Pixel Fill is said to be memory bandwidth limited, and for good reason. Even with the lower clockspeed of the GTX 670, the fact that it has memory bandwidth equal to the GTX 680 means that it achieves equal performance in this test, confirming that GTX 670 can utilize its memory bandwidth just as well as GTX 680 can.

Our second test is 3DMark’s Texel Fill test, which as expected shows a moderate gap between the GTX 670 and GTX 680. Thanks to the loss of an SMX and the lower clocksped the GTX 670 only achieves 85% of the performance of the GTX 680, which thanks to the GTX 670’s more aggressive boost clock is a bit better than what we’d expect from the specifications.

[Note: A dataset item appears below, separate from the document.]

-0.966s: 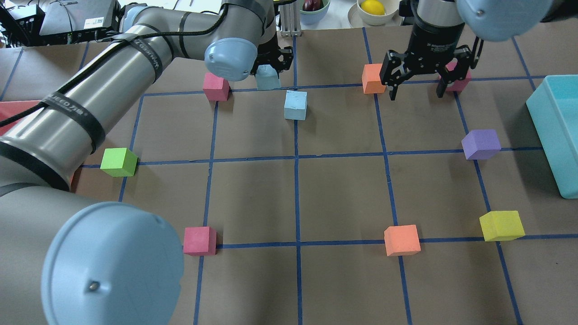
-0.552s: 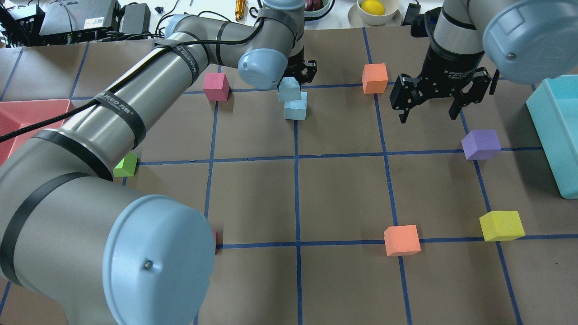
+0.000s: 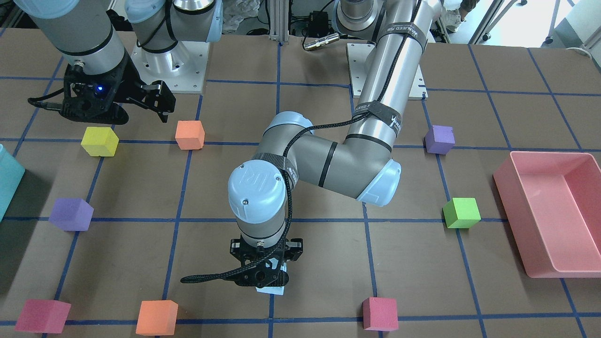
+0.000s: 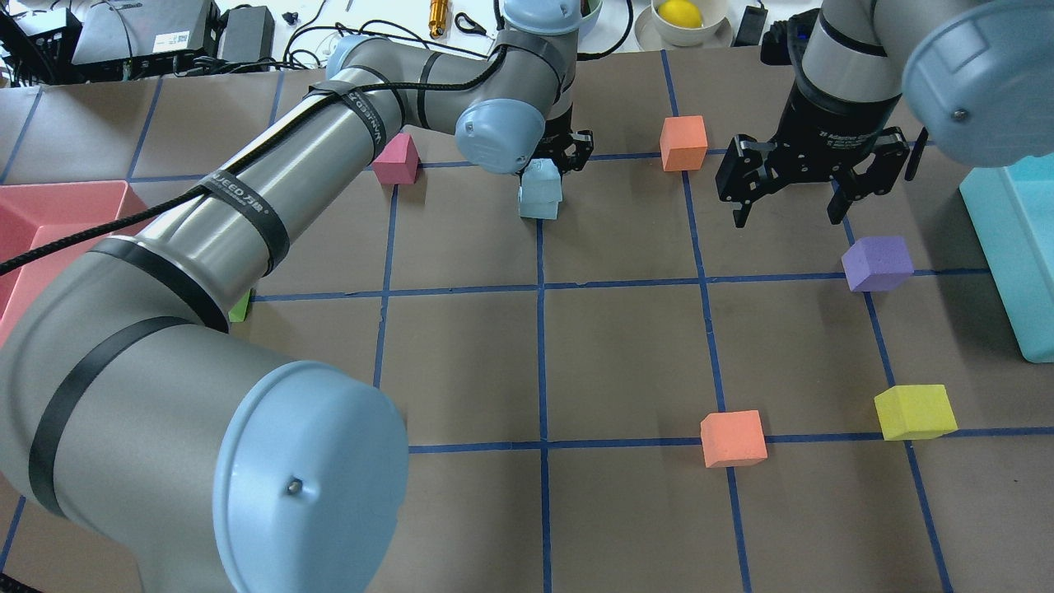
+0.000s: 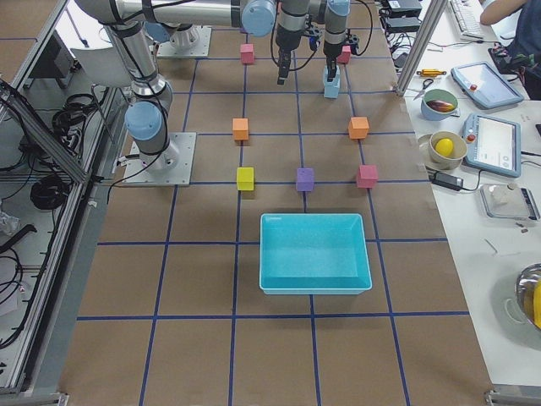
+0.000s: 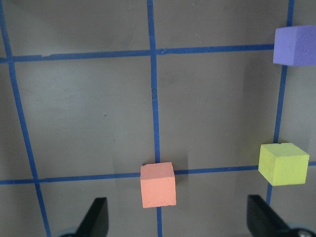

Our third theoretical test is the set of settings we use with Microsoft’s Detail Tessellation sample program out of the DX11 SDK

As expected GTX 670 falls behind GTX 680, but again not by nearly as much as we’d expect. The loss of the SMX means GTX 670 lost a Polymorph Engine, but with only a 4% gap with maximum tessellation you’d never be able to tell.

Our final theoretical test is Unigine Heaven 2.5, a benchmark that straddles the line between a synthetic benchmark and a real-world benchmark as the engine is licensed but no notable DX11 games have been produced using it yet.

With Heaven the gap between the GTX 680 and GTX 670 once again opens up similarly to what we saw in our compute benchmarks with SmallLuxGPU. This means the GTX 670 falls behind by about 10%, reflecting the shader-heavy nature of this benchmark.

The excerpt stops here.